Probabilistic Multi-Tiered Grey Wolf Optimizer-Based Routing for Sustainable Sensor Networks

Abstract

Wireless sensor networks (WSN) have a wide range of applications. Therefore, developing an energy-efficient methodology for
estimating cluster heads (CHs) to ensure efficient data transmission has become highly relevant. Meta-heuristic strategies for optimal CHs are the current investigation inclination. As the network grows, the conventional optimization strategies emerge unsuccessful, and the outcomes of hybridizing bring performance enhancement in WSN. A Probabilistic Multi-Tiered Grey Wolf Optimizer (GWO) was
implemented in this study on an upgraded Grey Wolf Optimizer for optimum CH selection.
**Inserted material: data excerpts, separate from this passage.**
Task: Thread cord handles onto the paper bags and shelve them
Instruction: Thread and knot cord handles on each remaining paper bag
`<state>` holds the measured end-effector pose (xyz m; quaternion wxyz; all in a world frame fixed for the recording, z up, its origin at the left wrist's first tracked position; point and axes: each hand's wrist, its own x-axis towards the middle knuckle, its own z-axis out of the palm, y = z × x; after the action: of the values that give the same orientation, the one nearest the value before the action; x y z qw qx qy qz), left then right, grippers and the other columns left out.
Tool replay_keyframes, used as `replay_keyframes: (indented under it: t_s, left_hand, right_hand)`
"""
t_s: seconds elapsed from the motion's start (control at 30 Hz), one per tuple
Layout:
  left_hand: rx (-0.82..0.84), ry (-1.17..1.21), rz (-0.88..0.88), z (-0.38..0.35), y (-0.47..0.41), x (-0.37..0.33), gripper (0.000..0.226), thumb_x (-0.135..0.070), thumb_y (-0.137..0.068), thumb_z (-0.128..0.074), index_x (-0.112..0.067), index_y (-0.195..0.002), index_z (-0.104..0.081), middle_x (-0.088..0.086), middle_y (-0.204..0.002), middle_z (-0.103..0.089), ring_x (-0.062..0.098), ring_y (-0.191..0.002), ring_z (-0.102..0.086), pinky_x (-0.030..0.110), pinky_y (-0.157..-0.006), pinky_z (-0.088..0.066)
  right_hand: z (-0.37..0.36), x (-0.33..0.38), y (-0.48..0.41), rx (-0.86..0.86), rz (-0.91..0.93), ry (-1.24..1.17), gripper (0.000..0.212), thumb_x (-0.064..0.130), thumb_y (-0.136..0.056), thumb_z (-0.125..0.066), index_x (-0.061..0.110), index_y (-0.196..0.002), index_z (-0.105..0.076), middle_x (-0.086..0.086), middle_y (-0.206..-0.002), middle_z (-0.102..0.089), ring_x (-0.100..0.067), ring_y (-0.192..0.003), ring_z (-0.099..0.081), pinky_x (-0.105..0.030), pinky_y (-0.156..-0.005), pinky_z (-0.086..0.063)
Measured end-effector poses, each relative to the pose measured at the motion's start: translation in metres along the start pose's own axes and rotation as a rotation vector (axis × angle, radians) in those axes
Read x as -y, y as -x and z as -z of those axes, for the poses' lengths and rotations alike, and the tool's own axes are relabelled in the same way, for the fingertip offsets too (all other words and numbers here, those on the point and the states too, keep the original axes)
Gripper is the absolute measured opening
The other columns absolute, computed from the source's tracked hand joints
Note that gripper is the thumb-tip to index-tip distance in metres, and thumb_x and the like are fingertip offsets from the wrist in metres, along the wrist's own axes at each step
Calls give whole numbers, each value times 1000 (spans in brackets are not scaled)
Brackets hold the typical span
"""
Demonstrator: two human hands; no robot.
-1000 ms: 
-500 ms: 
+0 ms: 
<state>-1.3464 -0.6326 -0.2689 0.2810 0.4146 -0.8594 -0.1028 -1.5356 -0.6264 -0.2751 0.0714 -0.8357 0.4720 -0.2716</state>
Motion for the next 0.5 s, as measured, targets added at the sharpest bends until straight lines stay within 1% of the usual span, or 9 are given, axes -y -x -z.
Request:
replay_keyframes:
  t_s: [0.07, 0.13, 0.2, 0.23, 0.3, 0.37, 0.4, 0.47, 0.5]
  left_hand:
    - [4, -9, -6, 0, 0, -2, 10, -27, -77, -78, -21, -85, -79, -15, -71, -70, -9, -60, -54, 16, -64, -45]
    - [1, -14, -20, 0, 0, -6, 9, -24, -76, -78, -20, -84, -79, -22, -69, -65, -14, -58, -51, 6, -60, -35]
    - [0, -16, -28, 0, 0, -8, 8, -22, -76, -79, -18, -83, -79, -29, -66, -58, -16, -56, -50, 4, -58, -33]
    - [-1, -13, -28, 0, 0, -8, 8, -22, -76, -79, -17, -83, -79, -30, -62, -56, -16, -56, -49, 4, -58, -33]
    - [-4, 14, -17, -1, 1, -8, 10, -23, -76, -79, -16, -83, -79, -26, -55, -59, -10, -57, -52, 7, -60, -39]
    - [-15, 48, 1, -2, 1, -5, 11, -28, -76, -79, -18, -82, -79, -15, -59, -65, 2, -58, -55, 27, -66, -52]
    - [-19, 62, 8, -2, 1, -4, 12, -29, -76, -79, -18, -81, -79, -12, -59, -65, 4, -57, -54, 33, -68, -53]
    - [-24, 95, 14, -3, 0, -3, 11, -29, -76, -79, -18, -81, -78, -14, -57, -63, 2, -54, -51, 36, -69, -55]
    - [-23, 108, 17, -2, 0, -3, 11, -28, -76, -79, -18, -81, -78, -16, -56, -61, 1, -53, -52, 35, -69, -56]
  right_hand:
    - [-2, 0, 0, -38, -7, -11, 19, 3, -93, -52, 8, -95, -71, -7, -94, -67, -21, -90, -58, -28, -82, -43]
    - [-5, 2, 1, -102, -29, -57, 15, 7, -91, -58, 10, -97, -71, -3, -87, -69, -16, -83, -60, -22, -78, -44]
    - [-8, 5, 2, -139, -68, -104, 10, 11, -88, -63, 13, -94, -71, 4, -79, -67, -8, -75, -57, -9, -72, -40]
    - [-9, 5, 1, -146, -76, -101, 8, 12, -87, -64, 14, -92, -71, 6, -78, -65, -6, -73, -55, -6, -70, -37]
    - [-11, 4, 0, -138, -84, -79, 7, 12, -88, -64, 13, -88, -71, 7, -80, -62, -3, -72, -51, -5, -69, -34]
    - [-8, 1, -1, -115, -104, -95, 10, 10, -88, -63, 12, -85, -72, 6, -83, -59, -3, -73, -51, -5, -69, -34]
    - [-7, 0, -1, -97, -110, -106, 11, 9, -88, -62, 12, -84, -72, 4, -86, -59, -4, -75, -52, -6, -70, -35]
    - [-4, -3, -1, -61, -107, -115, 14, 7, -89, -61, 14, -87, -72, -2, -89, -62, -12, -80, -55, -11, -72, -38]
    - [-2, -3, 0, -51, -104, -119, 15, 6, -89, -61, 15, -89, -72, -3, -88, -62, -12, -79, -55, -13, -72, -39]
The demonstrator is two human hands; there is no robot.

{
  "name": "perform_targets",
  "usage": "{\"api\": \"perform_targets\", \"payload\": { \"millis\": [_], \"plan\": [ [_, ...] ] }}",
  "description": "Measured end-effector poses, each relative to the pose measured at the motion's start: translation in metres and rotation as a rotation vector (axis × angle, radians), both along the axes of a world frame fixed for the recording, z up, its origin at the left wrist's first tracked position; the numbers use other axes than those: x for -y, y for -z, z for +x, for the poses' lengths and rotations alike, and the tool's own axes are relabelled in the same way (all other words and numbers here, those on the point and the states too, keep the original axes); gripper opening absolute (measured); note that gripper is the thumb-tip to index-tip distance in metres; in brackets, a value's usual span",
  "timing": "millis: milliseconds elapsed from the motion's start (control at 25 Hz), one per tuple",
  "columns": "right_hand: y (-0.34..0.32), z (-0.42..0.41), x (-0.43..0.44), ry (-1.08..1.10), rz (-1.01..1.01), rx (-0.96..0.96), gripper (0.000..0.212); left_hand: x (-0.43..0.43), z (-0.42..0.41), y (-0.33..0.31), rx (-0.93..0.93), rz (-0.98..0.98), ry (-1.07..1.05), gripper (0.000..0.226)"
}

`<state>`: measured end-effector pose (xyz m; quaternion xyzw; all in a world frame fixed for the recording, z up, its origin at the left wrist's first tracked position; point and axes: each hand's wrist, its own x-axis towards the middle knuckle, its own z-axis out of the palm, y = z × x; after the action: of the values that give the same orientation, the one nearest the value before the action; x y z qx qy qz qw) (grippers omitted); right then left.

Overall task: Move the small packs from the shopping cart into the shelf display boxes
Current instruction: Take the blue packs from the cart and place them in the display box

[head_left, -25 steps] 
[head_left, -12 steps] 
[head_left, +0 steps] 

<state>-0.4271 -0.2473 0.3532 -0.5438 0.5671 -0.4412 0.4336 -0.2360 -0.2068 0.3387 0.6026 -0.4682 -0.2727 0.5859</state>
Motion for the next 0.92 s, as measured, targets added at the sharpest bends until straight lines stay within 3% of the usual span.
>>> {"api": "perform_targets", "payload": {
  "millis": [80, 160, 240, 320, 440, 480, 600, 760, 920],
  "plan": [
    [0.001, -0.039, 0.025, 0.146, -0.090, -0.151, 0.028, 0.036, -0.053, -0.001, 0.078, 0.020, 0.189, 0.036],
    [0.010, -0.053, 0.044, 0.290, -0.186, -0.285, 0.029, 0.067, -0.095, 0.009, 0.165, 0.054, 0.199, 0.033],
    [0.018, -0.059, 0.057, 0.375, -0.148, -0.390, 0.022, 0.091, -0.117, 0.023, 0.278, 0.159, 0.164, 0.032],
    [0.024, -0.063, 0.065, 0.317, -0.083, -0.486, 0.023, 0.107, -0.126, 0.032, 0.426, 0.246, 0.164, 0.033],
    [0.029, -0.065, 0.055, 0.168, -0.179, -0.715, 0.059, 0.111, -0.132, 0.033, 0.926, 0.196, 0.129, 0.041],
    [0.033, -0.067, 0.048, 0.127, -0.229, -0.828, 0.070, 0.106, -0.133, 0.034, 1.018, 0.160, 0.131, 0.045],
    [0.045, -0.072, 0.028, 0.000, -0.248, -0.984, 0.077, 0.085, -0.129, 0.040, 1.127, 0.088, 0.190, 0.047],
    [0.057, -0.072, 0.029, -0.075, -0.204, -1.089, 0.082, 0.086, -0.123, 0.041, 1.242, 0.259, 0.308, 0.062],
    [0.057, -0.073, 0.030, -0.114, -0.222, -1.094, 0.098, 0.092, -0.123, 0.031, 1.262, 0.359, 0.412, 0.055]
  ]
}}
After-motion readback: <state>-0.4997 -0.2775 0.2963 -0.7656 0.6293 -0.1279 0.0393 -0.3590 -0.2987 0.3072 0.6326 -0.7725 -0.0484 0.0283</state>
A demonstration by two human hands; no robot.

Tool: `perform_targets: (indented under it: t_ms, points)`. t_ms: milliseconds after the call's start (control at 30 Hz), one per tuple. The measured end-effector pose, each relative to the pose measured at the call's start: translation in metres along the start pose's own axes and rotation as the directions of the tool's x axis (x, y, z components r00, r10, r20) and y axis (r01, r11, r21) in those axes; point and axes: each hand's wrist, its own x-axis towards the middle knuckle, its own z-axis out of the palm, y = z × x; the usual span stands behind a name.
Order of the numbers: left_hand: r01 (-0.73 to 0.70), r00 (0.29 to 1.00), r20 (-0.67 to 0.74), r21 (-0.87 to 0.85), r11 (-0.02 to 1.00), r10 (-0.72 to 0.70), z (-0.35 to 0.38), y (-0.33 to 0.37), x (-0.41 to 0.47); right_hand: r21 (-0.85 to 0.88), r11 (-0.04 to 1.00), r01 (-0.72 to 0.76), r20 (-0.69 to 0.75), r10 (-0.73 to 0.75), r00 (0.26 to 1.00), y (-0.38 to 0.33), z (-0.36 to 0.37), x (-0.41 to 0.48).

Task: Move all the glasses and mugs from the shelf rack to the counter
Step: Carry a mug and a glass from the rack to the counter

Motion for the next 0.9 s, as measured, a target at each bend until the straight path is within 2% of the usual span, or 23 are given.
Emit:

It used fitness value to strengthen GWO’s
search for the best solution, resulting in even dispersal of CHs. Communication routes were updated based on routes to the CHs and
base station to lessen energy consumption by a layered-based routing scheme. GWO’s governance enhanced the network’s ability. The distributed nodes’ geographical territory was categorized into four tiers. CH was chosen grounded on the objective value that required fewer difficult control factors than existing techniques. Simulations showed that the suggested technique could extend the network’s stability time by (31.5 %) compared to hetDEEC-3, L-DDRI, Novel-LEACH-POS, DBSCDS-GWO, and P-SEP.